Pro-strike committees were formed in preparation for the strike, one 96-member committee was organized by the CPT and others were set up by the CPT affiliate unions. Acción Católica also voiced support for the strike. Around 10,000 workers gathered on August 26, 1958, for a meeting at the CPT central office in Asunción were a four-member strike committee was elected.

The strike call had caught the Alfredo Stroessner government by surprise. Initially it responded by offering the CPT a 15% salary raise, an offer that the four-member strike committee rejected. By mid-night August 26–27, 1958 the general strike was called. The response on behalf of the state was swift.
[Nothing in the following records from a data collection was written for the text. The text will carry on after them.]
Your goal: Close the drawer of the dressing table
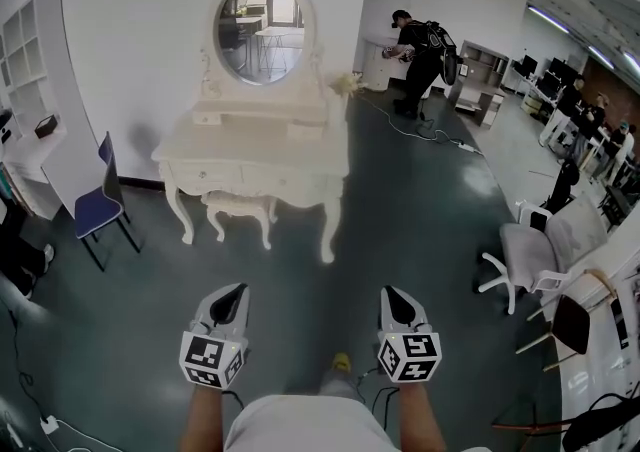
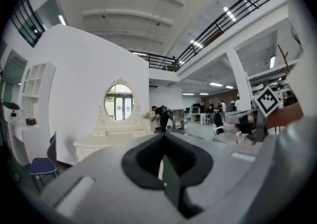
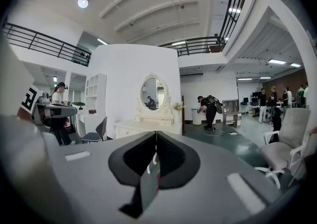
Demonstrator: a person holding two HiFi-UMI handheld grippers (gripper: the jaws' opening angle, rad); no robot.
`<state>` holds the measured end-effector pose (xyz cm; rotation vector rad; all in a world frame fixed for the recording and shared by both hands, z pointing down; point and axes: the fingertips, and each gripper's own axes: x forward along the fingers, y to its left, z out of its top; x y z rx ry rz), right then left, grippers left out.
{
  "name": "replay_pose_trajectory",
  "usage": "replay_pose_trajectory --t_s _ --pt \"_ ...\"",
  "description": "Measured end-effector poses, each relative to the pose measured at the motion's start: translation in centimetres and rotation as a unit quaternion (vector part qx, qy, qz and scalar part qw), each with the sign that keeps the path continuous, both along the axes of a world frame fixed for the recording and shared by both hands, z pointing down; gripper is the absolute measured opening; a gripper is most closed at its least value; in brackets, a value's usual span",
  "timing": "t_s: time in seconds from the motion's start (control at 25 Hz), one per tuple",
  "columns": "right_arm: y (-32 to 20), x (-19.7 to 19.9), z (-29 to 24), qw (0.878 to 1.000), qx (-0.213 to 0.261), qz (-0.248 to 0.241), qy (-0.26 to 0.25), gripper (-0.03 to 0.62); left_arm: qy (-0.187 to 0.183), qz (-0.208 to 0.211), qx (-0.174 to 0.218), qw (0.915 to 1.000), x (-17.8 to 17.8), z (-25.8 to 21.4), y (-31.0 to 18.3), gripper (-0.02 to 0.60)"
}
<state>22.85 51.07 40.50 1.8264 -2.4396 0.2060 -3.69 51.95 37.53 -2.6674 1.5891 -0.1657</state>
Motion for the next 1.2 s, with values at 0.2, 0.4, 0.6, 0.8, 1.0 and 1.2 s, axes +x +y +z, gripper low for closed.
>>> replay_pose_trajectory --t_s 0.2,0.4,0.6,0.8,1.0,1.2 --pt "0.0 -0.2 -0.5 1.0 0.004 -0.001 0.005 0.002 0.002 0.007 0.001 1.0 0.4 -0.3 -0.1 -0.002" --pt "-0.1 -0.3 -0.5 1.0 0.012 0.005 0.008 0.005 0.003 0.012 -0.003 0.9999 0.4 0.2 -0.2 -0.002" --pt "-0.6 -0.4 0.2 1.0 0.006 0.003 0.004 0.023 0.0 0.013 -0.009 0.9999 0.2 0.9 -0.7 -0.002" --pt "-1.0 -1.1 1.0 1.0 -0.007 -0.001 0.004 0.065 -0.002 0.013 -0.012 0.9998 -0.2 1.1 -0.9 -0.002" --pt "-1.4 -1.9 1.0 1.0 -0.012 -0.005 0.004 0.083 -0.001 0.011 -0.01 0.9999 -0.9 0.9 -1.4 -0.002" --pt "-1.6 -2.4 0.8 1.0 -0.012 -0.004 0.003 0.083 0.002 0.013 -0.013 0.9998 -1.5 1.0 -1.7 -0.002"
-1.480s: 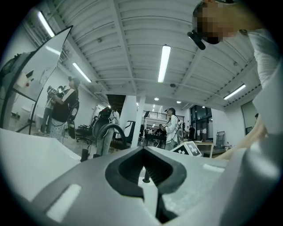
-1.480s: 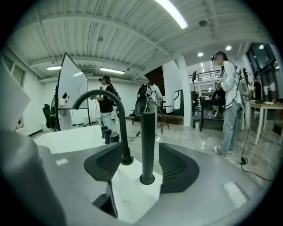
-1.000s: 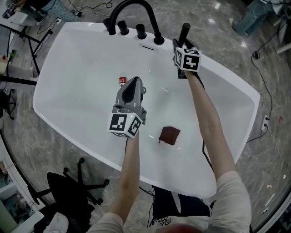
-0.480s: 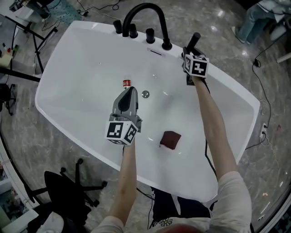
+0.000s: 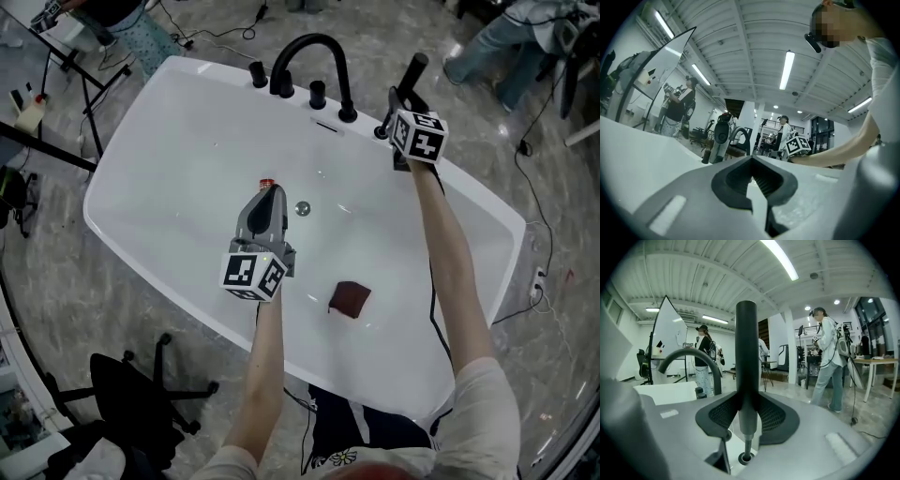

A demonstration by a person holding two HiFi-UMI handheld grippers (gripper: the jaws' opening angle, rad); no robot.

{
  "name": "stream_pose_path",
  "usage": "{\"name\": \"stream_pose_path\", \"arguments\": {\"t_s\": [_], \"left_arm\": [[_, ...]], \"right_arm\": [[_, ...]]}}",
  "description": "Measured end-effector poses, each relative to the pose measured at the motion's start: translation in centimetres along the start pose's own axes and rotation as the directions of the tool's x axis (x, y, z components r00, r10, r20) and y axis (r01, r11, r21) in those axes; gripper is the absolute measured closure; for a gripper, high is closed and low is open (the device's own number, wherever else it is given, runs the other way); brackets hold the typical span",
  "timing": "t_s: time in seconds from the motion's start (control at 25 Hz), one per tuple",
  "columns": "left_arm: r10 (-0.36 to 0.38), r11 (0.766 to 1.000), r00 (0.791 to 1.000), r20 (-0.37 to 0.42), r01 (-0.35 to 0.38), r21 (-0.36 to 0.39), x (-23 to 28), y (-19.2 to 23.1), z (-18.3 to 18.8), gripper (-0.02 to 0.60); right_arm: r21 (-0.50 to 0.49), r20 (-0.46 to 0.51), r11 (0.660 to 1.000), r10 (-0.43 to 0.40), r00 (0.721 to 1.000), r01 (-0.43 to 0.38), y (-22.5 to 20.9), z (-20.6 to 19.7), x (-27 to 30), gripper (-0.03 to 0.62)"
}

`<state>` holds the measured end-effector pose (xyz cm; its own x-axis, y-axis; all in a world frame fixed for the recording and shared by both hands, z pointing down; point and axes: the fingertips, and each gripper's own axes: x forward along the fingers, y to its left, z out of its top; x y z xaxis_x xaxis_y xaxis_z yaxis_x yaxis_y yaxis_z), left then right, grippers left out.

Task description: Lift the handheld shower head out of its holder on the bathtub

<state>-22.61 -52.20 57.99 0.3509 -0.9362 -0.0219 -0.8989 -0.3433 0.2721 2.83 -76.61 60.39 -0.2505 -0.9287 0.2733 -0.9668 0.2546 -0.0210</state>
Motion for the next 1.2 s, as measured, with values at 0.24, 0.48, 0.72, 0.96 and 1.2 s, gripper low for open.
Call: {"name": "stream_pose_path", "arguments": {"t_s": [0.24,0.48,0.72,0.96,1.2], "left_arm": [[-0.044,0.999,0.997,0.058,0.045,-0.015,-0.3,-5.6,6.3,0.581],[-0.100,0.995,0.992,0.076,0.098,0.026,-3.4,-12.1,13.6,0.581],[-0.060,0.998,0.990,0.132,0.055,0.035,-9.1,-16.6,20.2,0.581],[-0.054,0.996,0.990,0.133,0.043,0.084,-13.5,-21.1,21.8,0.581],[-0.058,0.995,0.979,0.193,0.042,0.086,-16.5,-25.1,23.6,0.581]], "right_arm": [[0.024,0.127,0.997,0.064,0.990,-0.068,2.1,7.7,-7.5,0.444],[0.029,0.223,0.994,0.095,0.970,-0.104,3.3,14.7,-16.7,0.444],[-0.092,0.246,0.988,0.140,0.959,-0.120,5.7,18.9,-26.6,0.444],[-0.167,0.314,0.975,0.192,0.930,-0.145,7.5,21.3,-37.0,0.444],[-0.149,0.327,0.965,0.254,0.910,-0.216,9.0,20.8,-45.5,0.442]]}}
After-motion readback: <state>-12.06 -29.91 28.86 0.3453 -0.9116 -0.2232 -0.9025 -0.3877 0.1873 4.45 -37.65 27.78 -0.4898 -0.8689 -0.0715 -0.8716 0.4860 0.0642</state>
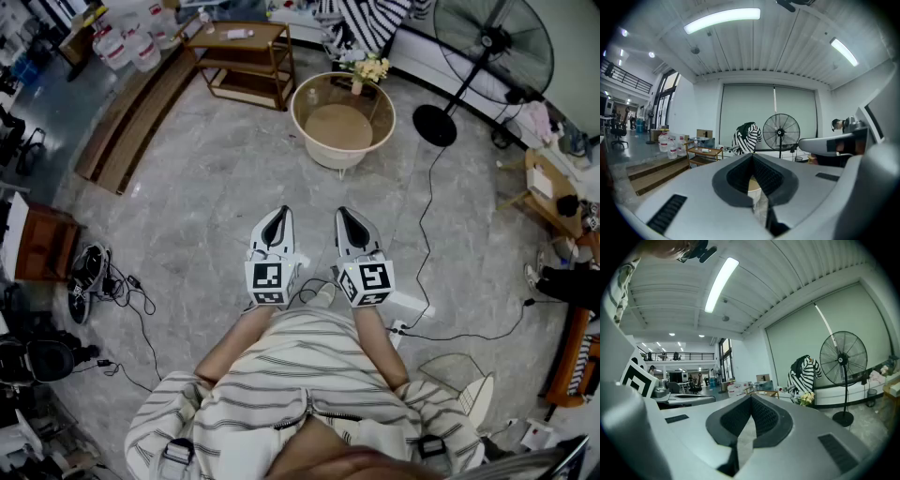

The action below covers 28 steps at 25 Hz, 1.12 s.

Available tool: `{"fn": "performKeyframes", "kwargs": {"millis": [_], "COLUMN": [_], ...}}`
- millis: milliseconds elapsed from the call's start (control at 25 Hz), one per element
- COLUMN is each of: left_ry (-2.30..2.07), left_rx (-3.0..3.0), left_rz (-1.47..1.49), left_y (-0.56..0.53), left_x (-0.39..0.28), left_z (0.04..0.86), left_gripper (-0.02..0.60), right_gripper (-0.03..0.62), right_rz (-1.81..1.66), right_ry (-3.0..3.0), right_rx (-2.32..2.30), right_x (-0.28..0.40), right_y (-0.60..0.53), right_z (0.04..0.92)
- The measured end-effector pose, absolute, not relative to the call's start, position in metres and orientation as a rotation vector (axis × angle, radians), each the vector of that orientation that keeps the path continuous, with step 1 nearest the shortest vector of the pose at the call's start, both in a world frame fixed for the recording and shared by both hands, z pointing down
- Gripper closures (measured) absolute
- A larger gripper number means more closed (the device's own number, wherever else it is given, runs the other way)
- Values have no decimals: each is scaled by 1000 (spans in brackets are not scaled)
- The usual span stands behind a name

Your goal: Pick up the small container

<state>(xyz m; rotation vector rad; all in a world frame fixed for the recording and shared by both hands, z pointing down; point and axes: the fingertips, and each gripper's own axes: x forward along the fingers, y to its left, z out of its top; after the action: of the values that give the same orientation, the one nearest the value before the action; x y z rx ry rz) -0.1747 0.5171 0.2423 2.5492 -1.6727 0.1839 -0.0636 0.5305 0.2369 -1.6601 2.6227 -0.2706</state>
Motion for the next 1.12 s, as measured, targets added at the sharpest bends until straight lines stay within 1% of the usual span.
{"fn": "performKeyframes", "kwargs": {"millis": [240,640,920,1120], "left_ry": [-1701,-1727,-1699,-1676], "left_rx": [2556,2519,2541,2547], "left_rz": [174,222,192,158], "left_y": [506,500,470,438], "left_x": [-145,-119,-101,-91], "left_z": [242,257,259,266], "left_gripper": [591,591,591,591], "right_gripper": [591,588,586,586], "right_rz": [-239,-311,-277,-258], "right_ry": [2637,2624,2643,2655], "right_rx": [-1624,-1581,-1567,-1561], "right_x": [-33,2,6,9], "right_y": [517,499,480,446], "right_z": [233,246,246,250]}}
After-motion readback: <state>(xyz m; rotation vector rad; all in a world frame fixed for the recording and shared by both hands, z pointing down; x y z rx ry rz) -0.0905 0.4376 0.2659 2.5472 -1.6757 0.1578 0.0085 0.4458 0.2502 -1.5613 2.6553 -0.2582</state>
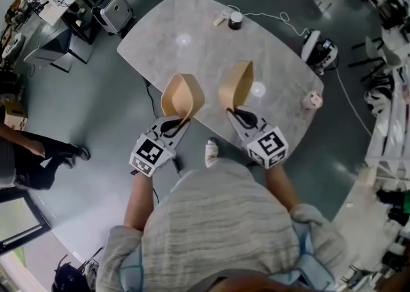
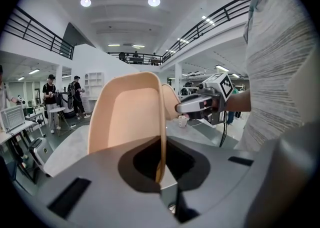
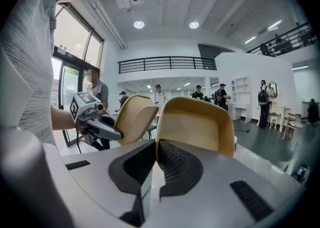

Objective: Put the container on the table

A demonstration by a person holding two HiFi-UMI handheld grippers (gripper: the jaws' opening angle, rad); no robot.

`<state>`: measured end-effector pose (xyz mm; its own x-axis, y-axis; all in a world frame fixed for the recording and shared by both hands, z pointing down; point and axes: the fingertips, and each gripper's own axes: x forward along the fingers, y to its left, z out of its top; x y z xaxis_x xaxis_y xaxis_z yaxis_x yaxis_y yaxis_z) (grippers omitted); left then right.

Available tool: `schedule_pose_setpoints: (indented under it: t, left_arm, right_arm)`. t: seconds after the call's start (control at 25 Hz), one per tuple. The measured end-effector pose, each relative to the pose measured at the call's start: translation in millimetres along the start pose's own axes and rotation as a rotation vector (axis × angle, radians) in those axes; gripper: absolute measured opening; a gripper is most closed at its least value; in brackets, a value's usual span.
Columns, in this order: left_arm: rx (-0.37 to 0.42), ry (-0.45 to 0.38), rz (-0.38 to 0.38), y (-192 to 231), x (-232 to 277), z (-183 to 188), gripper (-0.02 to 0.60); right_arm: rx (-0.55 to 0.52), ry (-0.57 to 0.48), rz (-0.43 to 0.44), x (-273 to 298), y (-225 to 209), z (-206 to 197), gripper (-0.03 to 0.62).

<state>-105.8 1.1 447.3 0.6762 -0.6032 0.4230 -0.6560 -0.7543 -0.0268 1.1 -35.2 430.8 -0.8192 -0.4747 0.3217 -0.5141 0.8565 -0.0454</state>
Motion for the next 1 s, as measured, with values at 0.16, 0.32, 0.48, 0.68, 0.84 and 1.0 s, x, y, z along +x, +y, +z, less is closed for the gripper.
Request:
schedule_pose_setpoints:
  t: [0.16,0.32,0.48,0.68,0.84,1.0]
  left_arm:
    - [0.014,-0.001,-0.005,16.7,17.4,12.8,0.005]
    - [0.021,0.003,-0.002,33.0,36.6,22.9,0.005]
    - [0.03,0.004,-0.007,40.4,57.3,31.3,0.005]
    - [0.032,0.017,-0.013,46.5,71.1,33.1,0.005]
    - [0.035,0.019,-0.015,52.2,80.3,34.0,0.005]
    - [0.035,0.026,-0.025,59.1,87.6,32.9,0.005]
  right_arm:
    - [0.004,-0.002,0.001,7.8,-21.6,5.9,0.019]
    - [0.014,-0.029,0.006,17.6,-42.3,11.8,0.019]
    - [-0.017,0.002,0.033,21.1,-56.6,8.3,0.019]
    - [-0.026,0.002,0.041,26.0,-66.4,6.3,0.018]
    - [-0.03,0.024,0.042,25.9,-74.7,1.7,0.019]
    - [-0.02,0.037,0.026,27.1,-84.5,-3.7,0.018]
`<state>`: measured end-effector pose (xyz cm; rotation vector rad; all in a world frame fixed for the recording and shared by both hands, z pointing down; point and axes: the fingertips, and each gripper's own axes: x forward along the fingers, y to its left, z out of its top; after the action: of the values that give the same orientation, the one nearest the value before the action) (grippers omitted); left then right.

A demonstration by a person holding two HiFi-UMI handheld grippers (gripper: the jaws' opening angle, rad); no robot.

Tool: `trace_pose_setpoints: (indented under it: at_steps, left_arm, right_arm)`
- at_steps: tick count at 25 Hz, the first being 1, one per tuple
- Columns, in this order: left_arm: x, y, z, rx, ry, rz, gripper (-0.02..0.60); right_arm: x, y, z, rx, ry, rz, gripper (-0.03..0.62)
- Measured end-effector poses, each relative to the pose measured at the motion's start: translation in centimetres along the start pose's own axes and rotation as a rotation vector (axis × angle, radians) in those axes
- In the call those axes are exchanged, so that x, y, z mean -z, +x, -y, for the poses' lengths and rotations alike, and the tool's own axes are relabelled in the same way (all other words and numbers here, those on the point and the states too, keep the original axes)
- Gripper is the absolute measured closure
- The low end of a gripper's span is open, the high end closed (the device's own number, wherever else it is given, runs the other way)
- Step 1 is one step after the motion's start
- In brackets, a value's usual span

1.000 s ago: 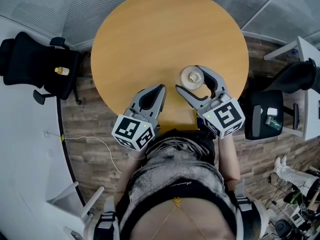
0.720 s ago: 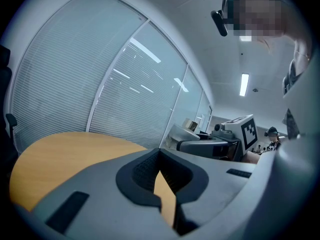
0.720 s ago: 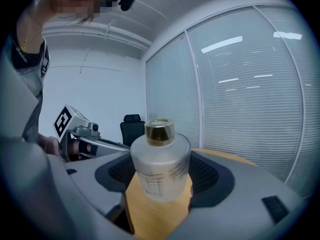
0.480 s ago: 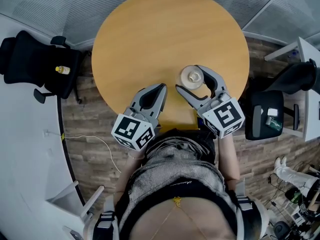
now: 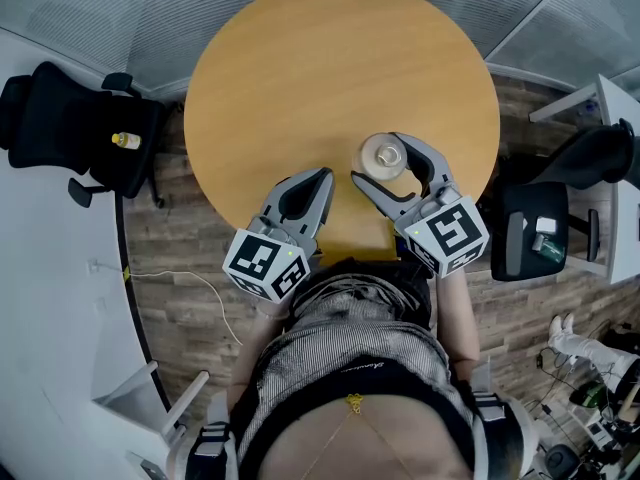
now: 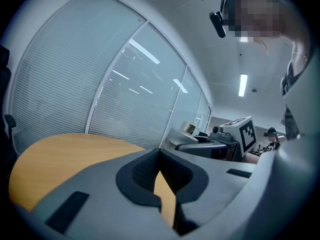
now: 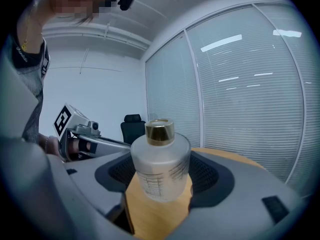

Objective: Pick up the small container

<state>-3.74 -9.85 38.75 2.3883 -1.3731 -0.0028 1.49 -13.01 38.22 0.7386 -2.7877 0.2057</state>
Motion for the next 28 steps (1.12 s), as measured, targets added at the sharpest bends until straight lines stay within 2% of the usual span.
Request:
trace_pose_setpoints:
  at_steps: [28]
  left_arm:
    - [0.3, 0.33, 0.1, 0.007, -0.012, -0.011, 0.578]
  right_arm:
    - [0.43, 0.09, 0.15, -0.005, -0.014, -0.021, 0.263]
A workers' rally was dispersed by police. The CPT headquarters were surrounded by army and police forces. Over 200 trade union leaders, mainly from CPT, were arrested during the protests. Even the CPT general secretary was arrested (who, as a member of parliament, enjoyed parliamentary immunity). Offices of trade unions were closed down. Communist leaders such as Antonio Maidana, Julio Rojas and Alfredo Alcorta were captured and would remain jailed for two decades.

Following the strike, the Paraguayan labour movement found itself in shatters and without a functioning leadership. The government seized control over CPT. Exiled trade unionists in Argentina reorganized a 'CPT-Exile' (CPT-E) in response. Partially as a consequence of the crackdown on the strike and the closure of legal means to voice protest, many labour movement activists came to consider that armed struggle was the sole measure of organizing resistance to Stroessner.